Au cours de sa visite à Bahreïn, le président ukrainien a dénoncé « cynisme absolu » face à la proposition russe d’un cesse‑casse les 8 et 9 mai, destiné aux célébrations du 81ᵉ anniversaire de la victoire de 1945.
« C’est d’un cynisme absolu que de demander un cessez‑feu afin d’organiser des célébrations de propagande, tout en menant chaque jour de telles frappes », a affirmé Zelensky.
La Russie menace de lancer une « frappe massive de missiles » sur le centre de Kiev si l’Ukraine viole son propre arrêt des hostilités, tandis que Kyiv a annoncé une trêve à partir de mercredi 00 h 00 (21 h GMT) sans préciser de durée et a promis de répondre « de manière symétrique » à toute transgression russe.

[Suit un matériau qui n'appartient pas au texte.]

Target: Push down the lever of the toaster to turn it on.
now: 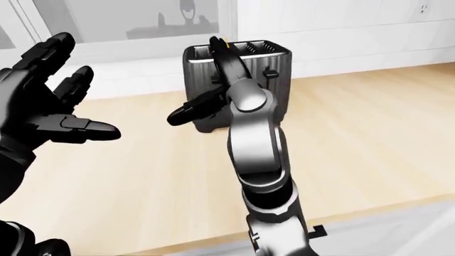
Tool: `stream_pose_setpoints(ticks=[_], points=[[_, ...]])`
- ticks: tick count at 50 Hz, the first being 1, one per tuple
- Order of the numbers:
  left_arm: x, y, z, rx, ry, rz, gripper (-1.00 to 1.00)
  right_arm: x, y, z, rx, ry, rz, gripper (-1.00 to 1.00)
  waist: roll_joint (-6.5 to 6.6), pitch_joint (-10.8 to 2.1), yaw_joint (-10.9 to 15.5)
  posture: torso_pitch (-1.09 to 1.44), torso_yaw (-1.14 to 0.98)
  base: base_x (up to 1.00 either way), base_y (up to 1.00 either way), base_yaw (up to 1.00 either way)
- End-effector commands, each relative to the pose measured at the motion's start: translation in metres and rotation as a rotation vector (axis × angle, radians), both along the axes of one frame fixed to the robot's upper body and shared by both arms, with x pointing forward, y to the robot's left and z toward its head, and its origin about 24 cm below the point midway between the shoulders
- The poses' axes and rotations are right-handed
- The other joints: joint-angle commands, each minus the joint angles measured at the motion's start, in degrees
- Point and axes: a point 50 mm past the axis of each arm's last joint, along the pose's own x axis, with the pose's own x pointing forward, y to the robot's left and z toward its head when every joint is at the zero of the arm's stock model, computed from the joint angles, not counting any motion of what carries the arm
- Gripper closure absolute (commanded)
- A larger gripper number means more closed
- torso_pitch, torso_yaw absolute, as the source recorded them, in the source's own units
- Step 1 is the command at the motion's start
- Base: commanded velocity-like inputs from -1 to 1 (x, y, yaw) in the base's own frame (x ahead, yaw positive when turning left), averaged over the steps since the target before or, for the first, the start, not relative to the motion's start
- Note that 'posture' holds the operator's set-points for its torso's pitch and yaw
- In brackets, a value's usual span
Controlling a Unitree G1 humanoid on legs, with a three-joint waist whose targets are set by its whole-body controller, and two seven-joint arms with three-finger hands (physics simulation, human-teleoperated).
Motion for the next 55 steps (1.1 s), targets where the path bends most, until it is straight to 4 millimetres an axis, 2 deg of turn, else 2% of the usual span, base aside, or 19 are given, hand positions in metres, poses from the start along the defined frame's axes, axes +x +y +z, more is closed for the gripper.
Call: stream_pose_setpoints(ticks=[1, 18, 25, 34, 49, 55], points=[[-0.003, 0.001, 0.011, -0.001, -0.068, 0.011, -1.00, -0.002, 0.001, 0.014, 0.003, -0.083, 0.004, -1.00, 0.22, -0.73, 0.01, -0.29, 0.00, 0.00, 0.00, 0.00], [-0.004, 0.001, 0.011, -0.006, -0.068, 0.008, -1.00, 0.012, 0.016, 0.006, -0.009, -0.057, 0.041, -1.00, 0.45, -0.95, -0.11, -0.29, 0.00, 0.00, 0.00, 0.00], [-0.005, 0.002, 0.011, -0.006, -0.069, 0.009, -1.00, 0.019, 0.013, -0.003, -0.003, -0.041, 0.035, -1.00, 0.54, -1.05, -0.12, -0.29, 0.00, 0.00, 0.00, 0.00], [-0.007, 0.002, 0.012, -0.008, -0.072, 0.007, -1.00, 0.033, 0.018, -0.022, -0.007, -0.006, 0.043, -1.00, 0.73, -1.25, -0.24, -0.29, 0.00, 0.00, 0.00, 0.00], [-0.007, 0.002, 0.014, -0.010, -0.074, 0.009, -1.00, 0.040, 0.021, -0.052, 0.001, 0.046, 0.052, -1.00, 1.02, -1.14, -0.40, -0.29, 0.00, 0.00, 0.00, 0.00], [-0.008, 0.002, 0.014, -0.009, -0.075, 0.007, -1.00, 0.045, 0.020, -0.072, 0.013, 0.077, 0.055, -1.00, 1.11, -1.12, -0.43, -0.29, 0.00, 0.00, 0.00, 0.00]])
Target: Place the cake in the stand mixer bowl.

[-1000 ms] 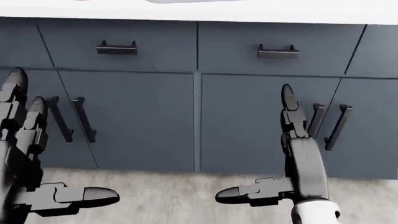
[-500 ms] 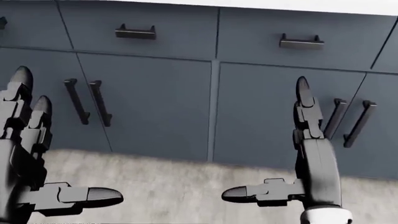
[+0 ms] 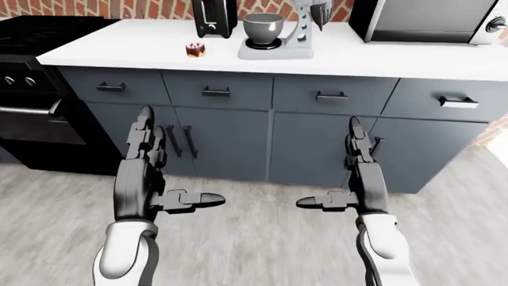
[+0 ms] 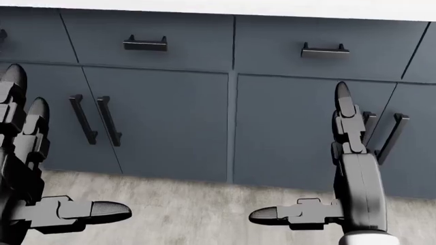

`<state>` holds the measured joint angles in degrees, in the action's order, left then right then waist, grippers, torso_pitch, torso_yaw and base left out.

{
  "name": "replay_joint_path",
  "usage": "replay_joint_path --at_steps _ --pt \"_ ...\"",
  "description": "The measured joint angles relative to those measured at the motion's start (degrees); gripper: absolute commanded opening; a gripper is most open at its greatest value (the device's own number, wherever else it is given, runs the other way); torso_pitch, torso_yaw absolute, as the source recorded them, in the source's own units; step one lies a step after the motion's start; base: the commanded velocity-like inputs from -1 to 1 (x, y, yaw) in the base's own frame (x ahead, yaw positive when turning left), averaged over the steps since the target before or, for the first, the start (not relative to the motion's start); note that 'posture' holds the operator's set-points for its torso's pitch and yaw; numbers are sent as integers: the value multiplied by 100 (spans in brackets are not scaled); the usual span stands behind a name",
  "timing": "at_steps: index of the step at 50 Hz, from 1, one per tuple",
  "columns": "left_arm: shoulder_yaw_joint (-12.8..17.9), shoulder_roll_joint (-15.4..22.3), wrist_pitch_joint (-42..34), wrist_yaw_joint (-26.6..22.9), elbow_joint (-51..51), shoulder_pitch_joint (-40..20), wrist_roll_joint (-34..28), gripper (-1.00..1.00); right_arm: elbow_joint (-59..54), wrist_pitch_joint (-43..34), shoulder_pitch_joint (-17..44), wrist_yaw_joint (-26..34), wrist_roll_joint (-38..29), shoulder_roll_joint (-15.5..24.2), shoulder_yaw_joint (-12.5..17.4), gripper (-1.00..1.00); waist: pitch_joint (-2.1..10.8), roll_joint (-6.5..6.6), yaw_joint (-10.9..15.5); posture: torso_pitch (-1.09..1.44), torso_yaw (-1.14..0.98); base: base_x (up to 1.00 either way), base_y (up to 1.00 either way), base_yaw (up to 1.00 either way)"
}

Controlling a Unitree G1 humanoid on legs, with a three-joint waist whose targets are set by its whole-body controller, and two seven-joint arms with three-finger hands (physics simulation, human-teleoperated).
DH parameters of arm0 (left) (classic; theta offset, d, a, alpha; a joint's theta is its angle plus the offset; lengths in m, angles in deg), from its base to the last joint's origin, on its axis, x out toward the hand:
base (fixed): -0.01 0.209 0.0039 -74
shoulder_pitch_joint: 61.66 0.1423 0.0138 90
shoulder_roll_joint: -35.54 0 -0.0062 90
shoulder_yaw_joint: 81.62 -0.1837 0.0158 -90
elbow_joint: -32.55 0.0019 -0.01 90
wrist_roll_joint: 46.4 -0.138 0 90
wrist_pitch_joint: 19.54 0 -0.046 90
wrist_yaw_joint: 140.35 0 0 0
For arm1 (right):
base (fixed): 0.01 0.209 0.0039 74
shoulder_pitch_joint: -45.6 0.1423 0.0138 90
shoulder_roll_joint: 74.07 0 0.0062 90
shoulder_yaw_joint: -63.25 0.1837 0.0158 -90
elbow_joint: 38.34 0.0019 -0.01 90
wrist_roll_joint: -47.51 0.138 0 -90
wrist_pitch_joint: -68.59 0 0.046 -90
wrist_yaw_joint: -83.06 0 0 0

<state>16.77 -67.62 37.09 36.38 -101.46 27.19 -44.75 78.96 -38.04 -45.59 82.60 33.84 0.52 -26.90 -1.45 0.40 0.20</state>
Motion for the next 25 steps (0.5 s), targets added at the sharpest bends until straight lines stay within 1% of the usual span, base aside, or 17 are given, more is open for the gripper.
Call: replay_joint_path --at_steps 5,11,16,20,25 --pt "7 -3 79 -4 -44 3 -3 100 80 10 -1 19 -14 5 2 100 -42 40 -10 0 0 12 0 0" --pt "-13 -13 98 -5 -1 32 -7 100 106 4 4 48 -57 9 -22 100 -91 28 -8 0 0 16 0 0" --pt "-33 -12 114 -22 43 40 -20 100 130 -37 17 72 -104 9 -34 100 -79 38 -9 0 0 18 0 0" --pt "-22 -9 121 -32 13 36 -19 100 99 -28 36 76 -110 9 -13 100 -43 45 -10 0 0 19 0 0" --pt "7 -3 176 -44 62 62 -26 100 63 -13 51 92 -121 2 -56 100 -29 8 16 0 0 23 0 0"
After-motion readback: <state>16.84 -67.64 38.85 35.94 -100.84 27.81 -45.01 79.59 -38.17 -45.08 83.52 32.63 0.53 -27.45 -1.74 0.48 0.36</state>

Les combats continuent : à Zaporijjia, quatre bombes aériennes ont fait au moins 12 morts et 20 blessés. Des drones ukrainiens ont même percuté un immeuble résidentiel à l’ouest de Moscou. Selon l’analyste Volodymyr Fessenko, l’annonce de trêve est avant tout une manœuvre tactique dans le domaine informationnel et politique, car aucun des deux cesse‑casse ne sera pleinement respecté.
Parallèlement, le ministre sud‑africain des Affaires étrangères, Ronald Lamola, a confirmé la mort de au moins 2 Sud‑Africains combattant pour l’armée russe. Ces hommes avaient été recrutés via un circuit différent de celui déjà identifié, où 17 citoyens avaient été envoyés sous couvert de formation en protection privée ; 11 sont revenus, 4 sont repartis le 18 février, et 2 restent en Russie.
Au Kenya, un suspect a été arrêté pour avoir tenté de recruter 25 Kenyans afin qu’ils rejoignent le front russe. L’Ukraine estime que plus de 1 700 Africains combattent aux côtés de Moscou, bien que la Russie nie tout recrutement illégal.
Ces développements soulignent la complexité croissante du conflit, où chaque nouvelle trêve et chaque flux de combattants étrangers redessinent la carte d’un affrontement qui continue de façonner l’Europe et au‑delà.